Сверкая глазами, змеясь тонким телом и раскачиваясь на каблуках, распространяя запахи сандалового масла и только что распустившейся зрелой розы, она явилась бредовым видением в моем жилище с дощатым полом и низким потолком, оклеенным белой бумагой, осторожно присела на краешек тахты, поставила на пол корзинку и, взяв из стоявшего у письменного стола ведра крупное красное яблоко, хищно впилась в сладкую мякоть - сок потек по щекам и подбородку.
Повинуясь ее безмолвному приказу, я достал из корзинки бутылку шампанского и два бокала.
- Мне лучше ни о чем не спрашивать?
- Лучше. - Она встала, подняла бокал. - День гнева... Господи! Будь прокляты все девы цыганского мира! Будь проклята Нэрэзбэ этой жизни!
Выпив шампанского, она скинула туфли и сказала, глядя мне в глаза:
- Отныне мы муж и жена. Если ты этого хочешь, то я этого хочу в тысячу раз сильнее. Не осквернится тело без соизволения души. Можешь не выключать свет, милый.
Через час она очнулась.
- Что это ты бормотал, на каком языке? - прошептала она, водя кончиком языка по моим губам.

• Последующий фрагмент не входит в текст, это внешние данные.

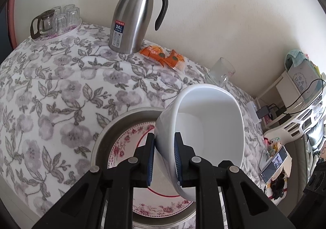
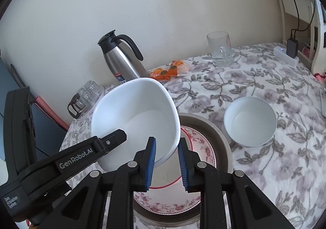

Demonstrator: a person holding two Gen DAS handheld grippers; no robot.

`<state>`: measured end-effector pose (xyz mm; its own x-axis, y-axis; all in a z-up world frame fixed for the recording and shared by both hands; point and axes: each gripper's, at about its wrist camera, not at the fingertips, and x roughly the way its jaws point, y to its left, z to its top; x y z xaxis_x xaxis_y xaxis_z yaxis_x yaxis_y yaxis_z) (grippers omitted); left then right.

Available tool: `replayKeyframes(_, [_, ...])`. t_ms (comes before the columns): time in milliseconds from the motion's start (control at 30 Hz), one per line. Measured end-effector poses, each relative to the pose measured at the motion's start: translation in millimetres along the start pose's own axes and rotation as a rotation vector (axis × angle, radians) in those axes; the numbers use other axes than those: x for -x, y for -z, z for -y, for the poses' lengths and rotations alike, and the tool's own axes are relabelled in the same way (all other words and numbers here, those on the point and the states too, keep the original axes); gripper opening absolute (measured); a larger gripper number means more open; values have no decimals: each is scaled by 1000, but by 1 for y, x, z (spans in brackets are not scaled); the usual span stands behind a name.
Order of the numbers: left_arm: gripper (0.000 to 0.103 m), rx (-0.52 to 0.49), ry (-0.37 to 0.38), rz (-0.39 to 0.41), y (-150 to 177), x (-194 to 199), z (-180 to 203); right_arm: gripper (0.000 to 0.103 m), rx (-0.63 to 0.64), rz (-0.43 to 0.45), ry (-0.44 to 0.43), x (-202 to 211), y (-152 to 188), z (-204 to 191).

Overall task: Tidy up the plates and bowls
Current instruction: 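Lift the MAX bowl with both grippers and carry it over the basin, then lower the MAX bowl into the red-rimmed bowl with both grippers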

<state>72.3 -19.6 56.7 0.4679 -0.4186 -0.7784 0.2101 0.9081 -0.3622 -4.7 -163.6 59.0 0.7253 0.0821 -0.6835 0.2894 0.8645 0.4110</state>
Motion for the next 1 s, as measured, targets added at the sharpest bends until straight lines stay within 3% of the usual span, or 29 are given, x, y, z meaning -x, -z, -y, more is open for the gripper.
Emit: replayKeyframes(1000, [20, 32, -40, -119, 8, -31, -10, 24, -19, -116, 28, -28, 9, 10])
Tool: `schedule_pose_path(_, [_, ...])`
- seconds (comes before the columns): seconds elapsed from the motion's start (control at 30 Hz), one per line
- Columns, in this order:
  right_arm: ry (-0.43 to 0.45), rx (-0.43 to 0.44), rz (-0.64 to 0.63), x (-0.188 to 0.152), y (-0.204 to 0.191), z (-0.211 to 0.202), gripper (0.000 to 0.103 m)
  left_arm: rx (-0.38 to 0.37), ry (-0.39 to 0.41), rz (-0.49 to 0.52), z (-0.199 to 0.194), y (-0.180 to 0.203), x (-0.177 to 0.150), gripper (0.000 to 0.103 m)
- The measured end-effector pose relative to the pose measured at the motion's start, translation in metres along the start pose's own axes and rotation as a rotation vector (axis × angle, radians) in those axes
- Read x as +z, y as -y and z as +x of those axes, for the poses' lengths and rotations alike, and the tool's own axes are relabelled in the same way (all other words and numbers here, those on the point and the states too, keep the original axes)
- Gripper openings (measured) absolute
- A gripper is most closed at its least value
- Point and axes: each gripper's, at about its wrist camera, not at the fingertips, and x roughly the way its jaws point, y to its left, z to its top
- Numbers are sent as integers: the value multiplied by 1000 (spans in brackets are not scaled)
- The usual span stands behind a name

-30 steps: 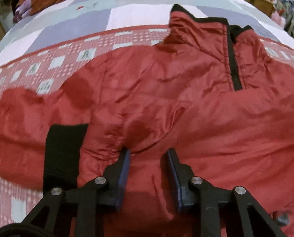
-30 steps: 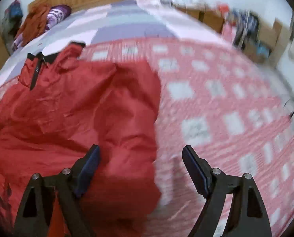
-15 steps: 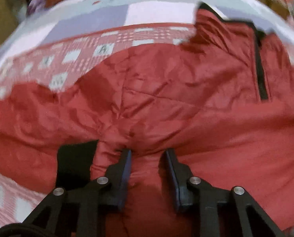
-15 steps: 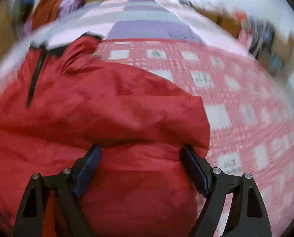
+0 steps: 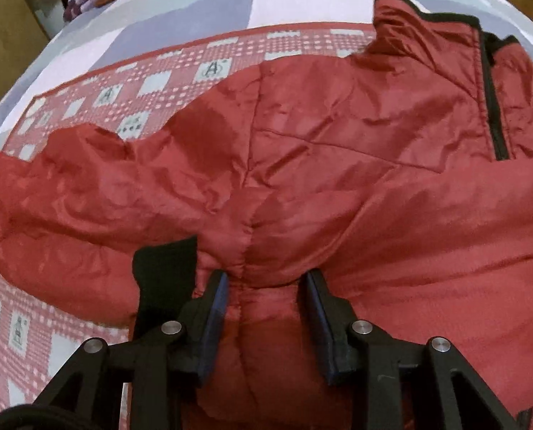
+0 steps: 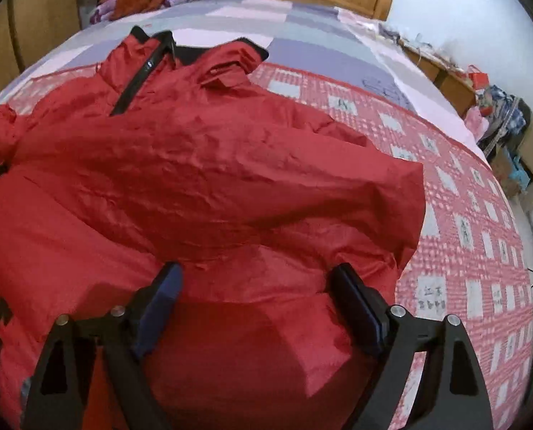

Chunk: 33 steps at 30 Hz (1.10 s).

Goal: Fold large clothes

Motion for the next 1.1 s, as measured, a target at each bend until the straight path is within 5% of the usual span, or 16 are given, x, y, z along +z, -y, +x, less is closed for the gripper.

- Mollior anseris medulla, - пробормотал я, - целоваться с тобой хочу я, с нежной, нежной, пуха гусиного нежнее...
- Medulla... - Она села в постели. - Мне пора. Нэрэзбэ, конечно, догадается, что я была у тебя: от меня пахнет другой жизнью, и никакое мыло тут не поможет.
- Жена возвратится к мужу.
- Клянусь, - прошипела она по-змеиному.
Ночью был ограблен самый большой в городке магазин, где были два привлекательных отдела - ювелирный и меховой. Милиция, заранее извещенная о преступлении Котом-в-шляпе, успела вовремя, но перестрелки избежать не удалось. Белый Цой в упор застрелил дружка Кота, но был схвачен с сообщниками. Одному из них, впрочем, удалось улизнуть.